=== Section Start ===

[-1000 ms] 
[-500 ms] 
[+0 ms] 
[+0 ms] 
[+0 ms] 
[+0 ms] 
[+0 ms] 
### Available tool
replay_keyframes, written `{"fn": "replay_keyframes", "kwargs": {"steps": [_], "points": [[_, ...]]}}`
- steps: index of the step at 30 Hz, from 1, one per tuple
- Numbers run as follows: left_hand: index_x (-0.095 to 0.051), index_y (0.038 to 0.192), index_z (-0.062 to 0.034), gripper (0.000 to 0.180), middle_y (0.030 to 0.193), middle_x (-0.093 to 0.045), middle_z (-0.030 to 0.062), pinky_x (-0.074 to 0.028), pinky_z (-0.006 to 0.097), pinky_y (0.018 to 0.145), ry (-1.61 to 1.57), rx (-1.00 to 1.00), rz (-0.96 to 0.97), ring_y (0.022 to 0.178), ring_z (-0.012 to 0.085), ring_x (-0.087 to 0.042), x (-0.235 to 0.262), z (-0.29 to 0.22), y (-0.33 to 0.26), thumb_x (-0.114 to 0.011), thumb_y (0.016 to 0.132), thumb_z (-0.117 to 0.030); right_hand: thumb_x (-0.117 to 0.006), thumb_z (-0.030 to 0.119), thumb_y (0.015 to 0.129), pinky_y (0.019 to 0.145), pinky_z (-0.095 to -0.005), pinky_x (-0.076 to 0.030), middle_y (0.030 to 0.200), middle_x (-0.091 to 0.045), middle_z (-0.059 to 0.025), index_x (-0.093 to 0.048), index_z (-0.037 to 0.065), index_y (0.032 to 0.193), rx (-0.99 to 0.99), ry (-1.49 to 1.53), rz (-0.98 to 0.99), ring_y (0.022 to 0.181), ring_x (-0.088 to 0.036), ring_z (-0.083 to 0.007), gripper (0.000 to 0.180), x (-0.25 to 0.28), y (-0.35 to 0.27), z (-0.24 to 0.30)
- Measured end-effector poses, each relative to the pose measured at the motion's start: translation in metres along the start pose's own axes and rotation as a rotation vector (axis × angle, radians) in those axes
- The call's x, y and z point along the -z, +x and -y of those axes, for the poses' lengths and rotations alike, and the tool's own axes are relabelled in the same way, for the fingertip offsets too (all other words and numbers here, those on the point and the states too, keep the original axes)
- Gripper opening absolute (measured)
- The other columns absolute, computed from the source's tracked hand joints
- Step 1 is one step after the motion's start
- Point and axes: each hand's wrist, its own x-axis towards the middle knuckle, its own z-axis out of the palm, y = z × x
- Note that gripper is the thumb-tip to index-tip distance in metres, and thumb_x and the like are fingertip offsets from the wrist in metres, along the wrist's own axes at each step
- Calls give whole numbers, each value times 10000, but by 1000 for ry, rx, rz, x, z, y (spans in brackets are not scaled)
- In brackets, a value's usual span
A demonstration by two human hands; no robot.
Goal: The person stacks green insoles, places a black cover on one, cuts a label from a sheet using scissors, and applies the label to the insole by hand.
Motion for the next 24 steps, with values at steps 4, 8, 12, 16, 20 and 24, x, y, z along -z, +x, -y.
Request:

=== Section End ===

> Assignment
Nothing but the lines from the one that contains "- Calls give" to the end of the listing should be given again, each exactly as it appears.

> Exercise solution
- Calls give whole numbers, each value times 10000, but by 1000 for ry, rx, rz, x, z, y (spans in brackets are not scaled)
- In brackets, a value's usual span
A demonstration by two human hands; no robot.
Goal: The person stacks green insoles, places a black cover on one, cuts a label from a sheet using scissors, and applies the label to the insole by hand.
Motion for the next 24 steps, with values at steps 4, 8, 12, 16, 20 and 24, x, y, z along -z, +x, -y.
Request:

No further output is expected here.